Will Reduce Victims’ Mortgage Payments
Gov. Andrew M. Cuomo announced that Fannie Mae and Freddie Mac-in response to a request from the Cuomo administration- are unveiling a new mortgage relief program to protect victims of Hurricane Sandy from large spikes in their mortgage payments.
Sandy victims who received forbearance will be eligible for a special mortgage relief program that allows those homeowners to lower their monthly payments and avoid sudden payment spikes. Fannie and Freddie’s previous guidelines could have resulted in a typical family being forced to make an immediate balloon mortgage payment of more than $6,000 or see a monthly payment spike of more than $500 or 50 percent.
By contrast, the typical family participating in this new program would not only avoid a payment spike, but could also see a more than $200 reduction in their monthly mortgage payment from pre-storm levels.
“I applaud Fannie Mae, Freddie Mac, and the Federal Housing Finance Agency (FHFA) for acting swiftly and unveiling this new program to protect Sandy victims from sudden mortgage payment spikes,” said Cuomo. “Delivering this additional relief is vital to helping ensure Sandy victims can continue to rebuild and recover in the wake of this terribly damaging storm.”
Benjamin M. Lawsky, Superintendent of Financial Services, added, “Fannie and Freddie have done the right thing by responding to Gover- nor Cuomo’s request and unveiling this new program to protect Sandy victims. It is critical that Fannie and Freddie now follow through on their commitment by issuing clear instructions to banks and mortgage servicers to quickly implement this new program so that no Sandy victim gets tripped up by red tape and hit with an unexpected payment spike.”
Last month, Lawsky sent letters to the chief executive officers of Fannie Mae and Freddie Mac-as well as their regulator, FHFA-urging them to address restrictive guidelines that could have hit Sandy victims with large mortgage payment spikes.
In response, FHFA, Fannie Mae, and Freddie Mac have communicated to DFS that a special mortgage relief program will be available to Sandy victims with Fannie or Freddie mortgages who were current on their mortgage payments before the storm. Among other provisions, the program will lower the homeowners’ interest rate to as low as four percent, extend the term of the mortgage, and also provide additional forbearance to homeowners who are severely underwater on their mortgages (owe more on their loan than the market value of their home).
Fannie Mae and Freddie Mac back more than 65 percent of mortgages in New York.
While this new program provides relief to Sandy victims, the Cuomo administration continues to believe that impacted homeowners should also have the additional option of repaying their forbearance relief at the end of the term of their loan. This additional option would help those borrowers who cannot afford a spike in payments, but also do not want to start a new loan term.
The administration stated it will continue to work with FHFA, Fannie Mae and Freddie Mac on this issue so Hurricane Sandy victims have that additional support and flexibility as they rebuild and recover from this catastrophic storm.
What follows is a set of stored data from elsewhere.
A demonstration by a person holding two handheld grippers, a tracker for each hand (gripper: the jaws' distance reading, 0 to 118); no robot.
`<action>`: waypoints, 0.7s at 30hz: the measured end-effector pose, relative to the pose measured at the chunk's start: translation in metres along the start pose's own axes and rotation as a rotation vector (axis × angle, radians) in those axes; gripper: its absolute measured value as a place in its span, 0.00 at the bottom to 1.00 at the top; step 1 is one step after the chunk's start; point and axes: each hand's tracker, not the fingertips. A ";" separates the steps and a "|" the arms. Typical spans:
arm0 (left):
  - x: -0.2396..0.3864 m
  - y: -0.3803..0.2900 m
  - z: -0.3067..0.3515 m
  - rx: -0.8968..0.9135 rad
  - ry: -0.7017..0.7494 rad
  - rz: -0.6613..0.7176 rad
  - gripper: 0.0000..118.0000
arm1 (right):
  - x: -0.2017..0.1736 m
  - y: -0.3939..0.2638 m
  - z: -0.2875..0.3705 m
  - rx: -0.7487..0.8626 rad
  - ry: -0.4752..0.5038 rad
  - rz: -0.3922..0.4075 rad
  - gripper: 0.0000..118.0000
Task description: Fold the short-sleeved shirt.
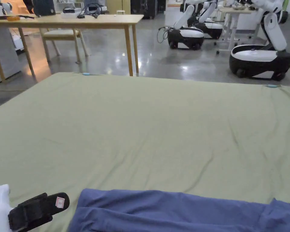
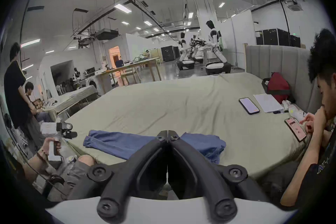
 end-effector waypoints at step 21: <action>-0.012 0.004 -0.101 -0.153 -0.205 -0.030 0.56 | -0.010 0.000 -0.022 -0.059 0.056 -0.015 0.00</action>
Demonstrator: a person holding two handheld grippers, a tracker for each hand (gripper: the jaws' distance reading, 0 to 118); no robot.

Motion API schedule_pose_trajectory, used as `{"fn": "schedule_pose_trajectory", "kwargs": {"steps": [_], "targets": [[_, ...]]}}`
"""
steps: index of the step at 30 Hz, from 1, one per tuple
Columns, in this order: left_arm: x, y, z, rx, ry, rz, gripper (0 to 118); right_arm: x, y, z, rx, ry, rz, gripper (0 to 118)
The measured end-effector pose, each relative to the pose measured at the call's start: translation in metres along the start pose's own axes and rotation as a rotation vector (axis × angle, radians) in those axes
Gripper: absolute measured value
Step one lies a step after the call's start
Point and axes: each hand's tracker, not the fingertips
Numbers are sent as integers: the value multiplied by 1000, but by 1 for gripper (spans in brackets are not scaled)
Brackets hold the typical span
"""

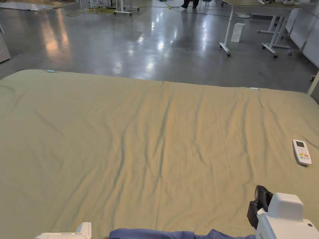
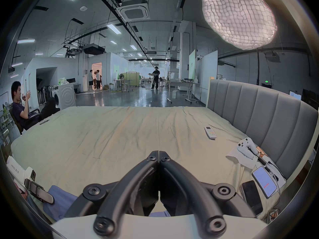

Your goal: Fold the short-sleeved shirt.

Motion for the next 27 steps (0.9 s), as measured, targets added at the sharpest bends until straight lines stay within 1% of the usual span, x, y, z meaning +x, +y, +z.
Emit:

Last week, at Cuomo’s direction, Superintendent Lawsky sent letters to FICO, TransUnion, Experian, Equifax, and the Consumer Data Industry Association (CDIA) requesting that they promptly move to protect Sandy victims from unfair black marks on their credit scores if they missed payments due to the storm.
A DFS investigation also found that many Sandy victims receiving insurance claim checks face a hurdle that they often hadn’t anticipated: The check is issued jointly to the homeowner and that homeowner’s bank or mortgage servicer, thus requiring the bank’s endorsement of the check before the homeowner may access the funds.
In December 2012, the Department of Financial Services and major banks reached an agreement that improved the situation by speeding advance checks to homeowners. The Department also sent a letter to banks and mortgage servicers in February 2013 proposing a set of best practices to help get relief to homeowners more quickly.
While most banks and servicers responded to these changes and picked up the pace, DFS conducted a further investigation in March 2013 and identified the 10 banks with the worst statistics relating to the payout of insurance claims to Hurricane Sandy victims and urged them to speed the disbursement of those funds to affected homeowners. At that time, Lawsky also again urged banks and servicers to implement the best practices DFS put forward in its February 2012 letter.